Carmelo Encinas Columnista de '20minutos'
OPINIÓN

Mascarillas y mutaciones

Dos turistas británicos en Barcelona.
Dos turistas británicos en Barcelona.
ENRIC FONTCUBERTA / EFE
Dos turistas británicos en Barcelona.

Esta noche, a las doce, la mascarilla dejará de ser obligatoria en los espacios abiertos. El Gobierno tomó esta decisión, en línea con otros países de nuestro entorno como la vecina Francia, que así lo hizo la semana pasada, sin el consenso de los epidemiólogos, la mayoría de los cuales habrían preferido mantener la medida de protección algunas semanas más. Como en España a cualquier iniciativa se le busca el interés político, esta de la mascarilla ha sido vista por la oposición como una forma de opacar la concesión de los indultos a los presos del procés, lo que no parece tener mucho sentido.

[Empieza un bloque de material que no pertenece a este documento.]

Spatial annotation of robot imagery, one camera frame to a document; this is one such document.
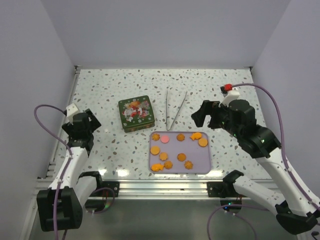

La retirada de esta obligación tiene, eso sí, un componente simbólico de liberación nada despreciable que, de alguna manera, parece marcar de una vez por todas el principio del fin de las limitaciones a que nos sometió la extensión del virus.

"En España se teme que la variante india, todavía muy minoritaria, avance de forma exponencial hasta imponerse en las nuevas transmisiones en dos semanas"

La mascarilla seguirá siendo obligatoria en los espacios públicos interiores y, en consecuencia, deberemos llevarla para entrar en el supermercado, subir al autobús o bajar al metro. No podremos salir de casa sin ella a no ser que tengamos la absoluta convicción de que no vamos a entrar en un lugar cerrado o de que no nos acercaremos a menos de metro y medio de un no conviviente. Será en cualquier caso de agradecer, ahora que llegan los calores de verdad, el no vernos obligados a embozarnos y sentir el agobio que las mascarillas producen cuando se disparan las temperaturas. El imperativo de usarlas ya resultaba un tanto ridículo en los paseos por el campo o espacios muy abiertos donde casi no te cruzas con nadie o lo haces a varios metros de distancia.

Es necesario sin embargo incidir en la pedagogía para que esta medida liberadora no se traduzca en una bajada de la guardia generalizada. El virus sigue ahí y, por lo que cuentan los científicos, las mutaciones que ha experimentado lo hacen más contagioso y agresivo que nunca. Es el caso de la variante Delta o variante india que se ha hecho fuerte en el Reino Unido hasta afectar al 90% de los contagios que sufren los británicos. El hecho de que esta mutación no encuentre la suficiente resistencia entre los pacientes que solo recibieron la primera dosis se ha convertido en la peor pesadilla del Gobierno de Boris Johnson, que apostó por avanzar rápido con la primera dosis y retrasar hasta cuatro meses la segunda. Una fórmula que ahora tratan de corregir a toda prisa reduciendo a diez semanas el intervalo entre los dos viales.

Aquí en España se teme que la variante india, todavía muy minoritaria, avance de forma exponencial hasta imponerse en las nuevas transmisiones en dos semanas. Una perspectiva que, con mayor margen de maniobra que el Reino Unido pero igual premura, exige acelerar la vacunación a todos los grupos de edad y completar la segunda dosis antes de que se extienda tan agresiva mutación.

La irrupción de la variante Delta pone a España en una complicada situación con respecto al turismo británico, el más numeroso de cuantos nos visitan. Hay zonas turísticas de nuestro país con una dependencia casi total de quienes proceden del Reino Unido, y el Gobierno de su graciosa majestad ha mantenido hasta hoy a España con el semáforo en ámbar, lo que retrae extraordinariamente su afluencia. En la revisión de ayer de ese semáforo le dio luz verde a Baleares, aunque no a Canarias. Nuestro Gobierno ahora habrá de resolver un complicado dilema, si permitir abiertamente la llegada de británicos a las islas para levantar al sector turístico, o ponerle freno ante la hegemonía de la variante Delta en el Reino Unido. No será fácil decidir.